Brief:
Repeat the data in full. Drop every picture.

Excerpted data:
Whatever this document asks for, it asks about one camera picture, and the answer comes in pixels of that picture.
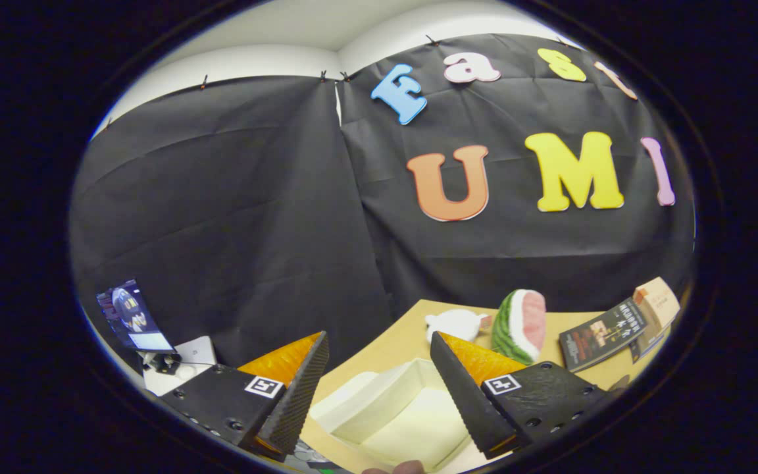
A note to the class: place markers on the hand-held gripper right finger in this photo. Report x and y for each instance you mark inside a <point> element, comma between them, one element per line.
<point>464,401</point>

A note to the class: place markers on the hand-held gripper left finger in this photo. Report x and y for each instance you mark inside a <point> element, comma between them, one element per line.
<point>297,395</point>

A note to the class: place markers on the cream fabric storage box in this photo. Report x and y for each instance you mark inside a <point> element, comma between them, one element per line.
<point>412,421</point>

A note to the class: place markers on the white plush toy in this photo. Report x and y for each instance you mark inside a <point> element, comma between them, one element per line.
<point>454,324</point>

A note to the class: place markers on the watermelon slice plush toy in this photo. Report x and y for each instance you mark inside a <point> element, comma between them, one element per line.
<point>524,322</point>

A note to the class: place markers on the white paper sheet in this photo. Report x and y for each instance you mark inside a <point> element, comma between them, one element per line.
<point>200,351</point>

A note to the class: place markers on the small black device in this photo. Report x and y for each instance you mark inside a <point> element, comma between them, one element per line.
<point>165,363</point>

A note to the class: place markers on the black cover book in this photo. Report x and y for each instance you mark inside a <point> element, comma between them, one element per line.
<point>599,336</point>

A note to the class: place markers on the black backdrop cloth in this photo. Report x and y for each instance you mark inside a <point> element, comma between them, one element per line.
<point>254,217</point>

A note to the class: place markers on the blue cover book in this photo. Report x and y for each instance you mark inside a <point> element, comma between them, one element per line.
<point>642,349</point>

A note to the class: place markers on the lit computer screen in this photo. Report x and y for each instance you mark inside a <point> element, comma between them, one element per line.
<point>130,313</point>

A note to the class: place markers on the thick cream book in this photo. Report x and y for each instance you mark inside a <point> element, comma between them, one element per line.
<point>660,332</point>

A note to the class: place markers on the beige paperback book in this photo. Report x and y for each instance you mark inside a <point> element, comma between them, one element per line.
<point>658,299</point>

The answer:
Whatever this document asks for, it asks about one camera picture, and the answer comes in pixels of that picture.
A note to the class: place markers on the hand-held gripper right finger in this photo. Report x and y for each instance you mark inside a <point> element, comma between them, one element per line.
<point>464,401</point>

A note to the class: place markers on the hand-held gripper left finger in this photo. Report x and y for each instance you mark inside a <point> element, comma between them, one element per line.
<point>297,395</point>

A note to the class: place markers on the cream fabric storage box in this photo. Report x and y for each instance you mark inside a <point> element, comma between them, one element per line.
<point>412,421</point>

A note to the class: place markers on the white plush toy in this photo. Report x and y for each instance you mark inside a <point> element, comma between them, one element per line.
<point>454,324</point>

A note to the class: place markers on the watermelon slice plush toy in this photo. Report x and y for each instance you mark inside a <point> element, comma between them, one element per line.
<point>524,322</point>

A note to the class: place markers on the white paper sheet in this photo. Report x and y for each instance you mark inside a <point> element, comma between them, one element per line.
<point>200,351</point>

A note to the class: place markers on the small black device in this photo. Report x and y for each instance you mark inside a <point> element, comma between them, one element per line.
<point>165,363</point>

A note to the class: place markers on the black cover book in this photo. Report x and y for each instance you mark inside a <point> element, comma between them, one element per line.
<point>599,336</point>

A note to the class: place markers on the black backdrop cloth in this photo. Report x and y for each instance you mark inside a <point> element, comma between them, one element per line.
<point>254,217</point>

A note to the class: place markers on the blue cover book in this photo. Report x and y for each instance you mark inside a <point> element, comma between them, one element per line.
<point>642,349</point>

A note to the class: place markers on the lit computer screen in this photo. Report x and y for each instance you mark inside a <point> element, comma between them, one element per line.
<point>130,313</point>

A note to the class: place markers on the thick cream book in this photo. Report x and y for each instance you mark inside a <point> element, comma between them, one element per line.
<point>660,332</point>

A note to the class: place markers on the beige paperback book in this photo. Report x and y for each instance you mark inside a <point> element, comma between them, one element per line.
<point>658,299</point>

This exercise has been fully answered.